Perplesso, invece, Aurelio Angelini, direttore della Fondazione Patrimonio Unesco per la Sicilia e professore di Sociologia dell’Ambiente e Urbana dell’Università di Palermo. «Queste classifiche – dice – lasciano il tempo che trovano. A seconda di quanto pesano gli indicatori utilizzati, ed è un fattore personale, il dato tendenziale può fornire un riferimento. Ma nulla di più.

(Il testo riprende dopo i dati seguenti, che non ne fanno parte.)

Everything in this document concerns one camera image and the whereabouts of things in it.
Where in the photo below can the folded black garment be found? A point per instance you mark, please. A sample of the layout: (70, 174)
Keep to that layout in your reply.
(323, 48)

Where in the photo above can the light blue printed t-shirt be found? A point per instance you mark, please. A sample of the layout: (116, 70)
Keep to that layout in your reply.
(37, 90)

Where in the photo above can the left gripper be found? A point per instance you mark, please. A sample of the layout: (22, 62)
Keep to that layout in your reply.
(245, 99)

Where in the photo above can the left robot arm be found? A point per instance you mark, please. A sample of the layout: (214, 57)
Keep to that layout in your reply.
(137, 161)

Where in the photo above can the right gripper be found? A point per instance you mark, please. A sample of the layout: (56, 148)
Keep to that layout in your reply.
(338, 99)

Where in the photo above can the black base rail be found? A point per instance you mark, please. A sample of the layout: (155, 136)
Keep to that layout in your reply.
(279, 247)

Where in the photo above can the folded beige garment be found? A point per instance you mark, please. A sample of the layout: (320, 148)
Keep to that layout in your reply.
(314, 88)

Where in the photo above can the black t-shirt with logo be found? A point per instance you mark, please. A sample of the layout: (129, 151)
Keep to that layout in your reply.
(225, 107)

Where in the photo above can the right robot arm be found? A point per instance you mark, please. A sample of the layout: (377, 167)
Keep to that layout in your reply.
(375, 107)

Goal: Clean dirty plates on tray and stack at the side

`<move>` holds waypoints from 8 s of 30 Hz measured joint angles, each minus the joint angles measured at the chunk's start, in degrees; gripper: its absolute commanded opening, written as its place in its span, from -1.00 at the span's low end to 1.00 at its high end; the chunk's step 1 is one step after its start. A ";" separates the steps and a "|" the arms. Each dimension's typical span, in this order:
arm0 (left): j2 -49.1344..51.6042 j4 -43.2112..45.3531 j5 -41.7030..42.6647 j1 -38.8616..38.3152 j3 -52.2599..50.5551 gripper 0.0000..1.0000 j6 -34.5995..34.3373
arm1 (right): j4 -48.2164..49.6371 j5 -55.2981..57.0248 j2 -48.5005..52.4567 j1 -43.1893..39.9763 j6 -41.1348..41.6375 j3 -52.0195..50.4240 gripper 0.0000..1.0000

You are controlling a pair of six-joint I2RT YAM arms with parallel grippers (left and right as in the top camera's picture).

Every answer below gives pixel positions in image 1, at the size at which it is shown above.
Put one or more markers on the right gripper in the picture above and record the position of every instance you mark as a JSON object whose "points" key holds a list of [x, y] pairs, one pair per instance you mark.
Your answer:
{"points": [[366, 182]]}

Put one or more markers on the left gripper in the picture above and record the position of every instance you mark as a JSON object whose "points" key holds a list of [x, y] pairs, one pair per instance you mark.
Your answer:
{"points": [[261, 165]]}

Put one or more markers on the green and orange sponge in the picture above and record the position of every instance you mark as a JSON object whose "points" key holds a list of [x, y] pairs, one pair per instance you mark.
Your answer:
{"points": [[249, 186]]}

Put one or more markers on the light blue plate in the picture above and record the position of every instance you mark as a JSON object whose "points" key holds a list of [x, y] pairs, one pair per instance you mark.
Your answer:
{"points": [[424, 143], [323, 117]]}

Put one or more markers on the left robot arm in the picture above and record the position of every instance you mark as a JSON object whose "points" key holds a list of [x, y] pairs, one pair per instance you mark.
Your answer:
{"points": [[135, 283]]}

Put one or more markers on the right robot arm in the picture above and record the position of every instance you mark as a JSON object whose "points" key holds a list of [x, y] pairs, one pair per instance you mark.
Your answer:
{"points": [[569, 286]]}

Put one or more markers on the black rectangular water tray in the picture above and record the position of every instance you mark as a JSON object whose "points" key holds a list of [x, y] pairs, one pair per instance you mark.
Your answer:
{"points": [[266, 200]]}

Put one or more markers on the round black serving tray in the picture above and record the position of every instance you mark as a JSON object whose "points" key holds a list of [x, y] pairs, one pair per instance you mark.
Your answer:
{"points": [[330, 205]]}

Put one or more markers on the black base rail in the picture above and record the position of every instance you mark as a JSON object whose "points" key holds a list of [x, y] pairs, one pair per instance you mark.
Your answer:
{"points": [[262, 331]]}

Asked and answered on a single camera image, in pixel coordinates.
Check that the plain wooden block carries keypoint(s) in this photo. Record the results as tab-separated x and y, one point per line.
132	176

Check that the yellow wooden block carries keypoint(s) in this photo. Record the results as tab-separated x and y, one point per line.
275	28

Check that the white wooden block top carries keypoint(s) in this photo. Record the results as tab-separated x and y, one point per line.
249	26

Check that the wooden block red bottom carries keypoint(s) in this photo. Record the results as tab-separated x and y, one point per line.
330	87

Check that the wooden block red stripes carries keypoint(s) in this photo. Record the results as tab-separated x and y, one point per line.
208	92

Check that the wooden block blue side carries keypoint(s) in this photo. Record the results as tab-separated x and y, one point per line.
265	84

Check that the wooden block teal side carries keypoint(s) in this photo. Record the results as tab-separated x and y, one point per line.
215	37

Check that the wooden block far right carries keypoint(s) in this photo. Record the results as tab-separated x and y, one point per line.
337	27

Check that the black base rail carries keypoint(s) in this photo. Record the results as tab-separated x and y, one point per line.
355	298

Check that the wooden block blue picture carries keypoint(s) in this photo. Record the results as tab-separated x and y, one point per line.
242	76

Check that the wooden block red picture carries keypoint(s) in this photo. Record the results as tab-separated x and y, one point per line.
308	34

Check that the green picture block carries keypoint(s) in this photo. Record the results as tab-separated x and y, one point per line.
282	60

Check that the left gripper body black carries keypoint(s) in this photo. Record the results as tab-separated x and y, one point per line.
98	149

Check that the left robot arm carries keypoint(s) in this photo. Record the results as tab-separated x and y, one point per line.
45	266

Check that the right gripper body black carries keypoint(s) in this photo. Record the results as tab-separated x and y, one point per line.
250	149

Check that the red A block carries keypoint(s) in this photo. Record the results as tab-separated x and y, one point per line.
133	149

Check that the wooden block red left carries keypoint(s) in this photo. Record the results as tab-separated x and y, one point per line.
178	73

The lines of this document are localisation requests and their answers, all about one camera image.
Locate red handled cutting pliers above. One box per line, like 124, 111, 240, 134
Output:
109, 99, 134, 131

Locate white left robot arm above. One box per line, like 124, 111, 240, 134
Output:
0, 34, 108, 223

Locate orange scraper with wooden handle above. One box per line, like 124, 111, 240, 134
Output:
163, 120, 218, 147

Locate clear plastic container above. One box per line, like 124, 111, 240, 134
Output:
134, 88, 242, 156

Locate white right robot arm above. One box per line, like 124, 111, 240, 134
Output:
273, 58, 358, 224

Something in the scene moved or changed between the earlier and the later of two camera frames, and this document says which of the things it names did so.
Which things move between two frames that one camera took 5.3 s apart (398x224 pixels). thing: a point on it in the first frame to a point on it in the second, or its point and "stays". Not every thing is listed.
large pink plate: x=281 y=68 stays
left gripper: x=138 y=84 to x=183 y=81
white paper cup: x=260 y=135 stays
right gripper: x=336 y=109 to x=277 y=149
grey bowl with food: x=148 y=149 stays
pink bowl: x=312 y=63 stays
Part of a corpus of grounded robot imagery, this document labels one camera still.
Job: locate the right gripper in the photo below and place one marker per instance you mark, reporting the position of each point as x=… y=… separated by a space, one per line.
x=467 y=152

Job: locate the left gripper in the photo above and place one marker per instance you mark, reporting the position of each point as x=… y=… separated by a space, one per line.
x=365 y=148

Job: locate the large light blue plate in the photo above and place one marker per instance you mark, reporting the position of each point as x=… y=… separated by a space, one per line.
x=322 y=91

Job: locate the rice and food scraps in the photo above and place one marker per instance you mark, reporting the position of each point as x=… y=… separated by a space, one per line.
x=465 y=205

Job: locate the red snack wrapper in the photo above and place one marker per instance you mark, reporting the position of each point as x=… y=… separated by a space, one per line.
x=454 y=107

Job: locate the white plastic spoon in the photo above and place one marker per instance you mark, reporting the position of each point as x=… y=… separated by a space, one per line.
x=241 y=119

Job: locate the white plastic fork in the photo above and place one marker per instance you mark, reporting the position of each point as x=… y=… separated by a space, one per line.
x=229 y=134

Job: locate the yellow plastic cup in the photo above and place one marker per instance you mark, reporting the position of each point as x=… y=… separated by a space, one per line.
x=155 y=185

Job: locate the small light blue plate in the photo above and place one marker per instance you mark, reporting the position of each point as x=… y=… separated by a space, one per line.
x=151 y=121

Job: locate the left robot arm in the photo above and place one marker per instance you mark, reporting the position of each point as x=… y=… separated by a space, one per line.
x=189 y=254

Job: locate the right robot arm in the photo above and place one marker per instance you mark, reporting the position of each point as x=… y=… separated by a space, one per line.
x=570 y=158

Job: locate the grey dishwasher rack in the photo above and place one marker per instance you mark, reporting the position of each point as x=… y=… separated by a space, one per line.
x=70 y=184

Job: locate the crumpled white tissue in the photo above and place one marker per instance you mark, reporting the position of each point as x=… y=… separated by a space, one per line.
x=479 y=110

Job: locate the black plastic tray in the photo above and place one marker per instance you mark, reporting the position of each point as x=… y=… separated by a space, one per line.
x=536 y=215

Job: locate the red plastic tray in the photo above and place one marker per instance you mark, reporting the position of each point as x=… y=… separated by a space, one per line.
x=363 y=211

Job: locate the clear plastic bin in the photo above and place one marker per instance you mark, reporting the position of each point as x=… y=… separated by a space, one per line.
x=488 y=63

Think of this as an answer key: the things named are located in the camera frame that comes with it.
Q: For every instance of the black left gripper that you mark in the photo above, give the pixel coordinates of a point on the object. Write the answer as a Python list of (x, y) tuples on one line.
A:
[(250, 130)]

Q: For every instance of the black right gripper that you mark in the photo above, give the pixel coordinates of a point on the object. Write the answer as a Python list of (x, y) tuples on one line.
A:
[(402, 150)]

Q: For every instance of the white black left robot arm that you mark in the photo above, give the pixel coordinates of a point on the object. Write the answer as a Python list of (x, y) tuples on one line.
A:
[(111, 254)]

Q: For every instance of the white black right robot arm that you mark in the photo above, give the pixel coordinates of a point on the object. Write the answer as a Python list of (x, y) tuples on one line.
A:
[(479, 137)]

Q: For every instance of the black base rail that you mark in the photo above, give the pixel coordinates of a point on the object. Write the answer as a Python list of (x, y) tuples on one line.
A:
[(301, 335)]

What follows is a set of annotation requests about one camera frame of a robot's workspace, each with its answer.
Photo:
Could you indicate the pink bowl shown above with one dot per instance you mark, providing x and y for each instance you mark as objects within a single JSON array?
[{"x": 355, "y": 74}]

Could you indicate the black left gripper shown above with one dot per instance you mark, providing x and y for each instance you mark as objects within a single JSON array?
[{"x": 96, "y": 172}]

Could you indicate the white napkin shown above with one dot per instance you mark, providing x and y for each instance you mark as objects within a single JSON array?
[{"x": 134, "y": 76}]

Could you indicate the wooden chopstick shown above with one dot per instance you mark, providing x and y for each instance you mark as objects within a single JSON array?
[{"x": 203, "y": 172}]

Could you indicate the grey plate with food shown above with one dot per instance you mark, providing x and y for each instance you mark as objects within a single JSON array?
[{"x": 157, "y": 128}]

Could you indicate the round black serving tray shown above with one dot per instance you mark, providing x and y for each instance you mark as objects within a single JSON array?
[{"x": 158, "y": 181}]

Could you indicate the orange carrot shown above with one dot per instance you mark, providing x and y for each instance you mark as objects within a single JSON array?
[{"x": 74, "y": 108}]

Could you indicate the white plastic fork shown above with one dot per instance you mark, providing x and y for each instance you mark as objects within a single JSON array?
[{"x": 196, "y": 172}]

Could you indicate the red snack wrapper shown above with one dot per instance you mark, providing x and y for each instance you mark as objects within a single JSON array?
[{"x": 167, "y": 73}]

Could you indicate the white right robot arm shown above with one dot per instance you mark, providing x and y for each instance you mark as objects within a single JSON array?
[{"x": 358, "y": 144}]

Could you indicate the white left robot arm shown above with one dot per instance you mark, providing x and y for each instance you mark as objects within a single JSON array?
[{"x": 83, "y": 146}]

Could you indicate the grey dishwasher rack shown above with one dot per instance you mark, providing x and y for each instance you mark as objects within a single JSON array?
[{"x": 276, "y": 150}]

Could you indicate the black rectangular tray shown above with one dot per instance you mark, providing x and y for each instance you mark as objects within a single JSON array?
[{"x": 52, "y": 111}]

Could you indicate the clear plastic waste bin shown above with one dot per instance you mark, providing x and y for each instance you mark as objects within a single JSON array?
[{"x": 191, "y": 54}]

Detto questo, però, occorre fare alcune riflessioni».
Si scopre, però, che nonostante le dichiarazioni del sindaco, Palermo è all’88° posto sui consumi delle famiglie, che il tasso di disoccupazione giovanile è scoraggiante (103ª); che nell’ecosistema urbano, ovvero nella capacità di spendere bene le proprie risorse pianificando le trasformazioni future per il settore dell’aria, dei rifiuti o dell’acqua, il capoluogo è ancora in 103ª posizione, a dimostrazione – se ce ne fosse bisogno – che le azioni ambientali latitano e che non fanno parte delle strategie della politica cittadina.
«La debolezza siciliana è rappresentata dal fatto che non abbiamo politiche attive del miglioramento qualità-ambiente – continua il professor Angelini -. Un esempio? Non c’è una politica sulla mobilità sostenibile, tipo finanziamenti per la realizzazione di piste ciclo-pedonali. Un altro? Non esiste l’implementazione delle aree forestali, però abbiamo interventi di contrasto agli incendi. Insomma le scelte sono spesso legate alle difficoltà del bilancio e delle spese precarie. Niente di strutturale nemmeno sull’uso delle fonti rinnovabili, come invece servirebbe».
Altro indice su cui poter lavorare per il futuro è quello della Cultura e del tempo libero. I dati di Palermo (69ª), non sono da buttare se pensiamo a ciò che si potrebbe ancora fare. In questa speciale classifica vince Rimini per le sue strutture ricettive, Roma è terza, Milano è decima, Venezia si piazza 21ª mentre Cagliari è sesta, prima delle isolane. Segno che c’è molto da impegnarsi.
«La politica regionale ha acquisito la consapevolezza che bisogna aumentare investimenti e iniziative nel settore culturale perché la Sicilia può vivere utilizzando la propria storia per creare processi virtuosi. Ma l’impegno sulla cultura da solo non basta. Peccato perché valorizzazione dell’ambiente e dei Beni culturali sono due fattori fortemente integrati. Su di essi dovrebbe poggiare un solido turismo a cui serve la mobilità e la qualità dell’ambiente per decollare e diventare veramente forte anche sotto il profilo economico», conclude Angelini.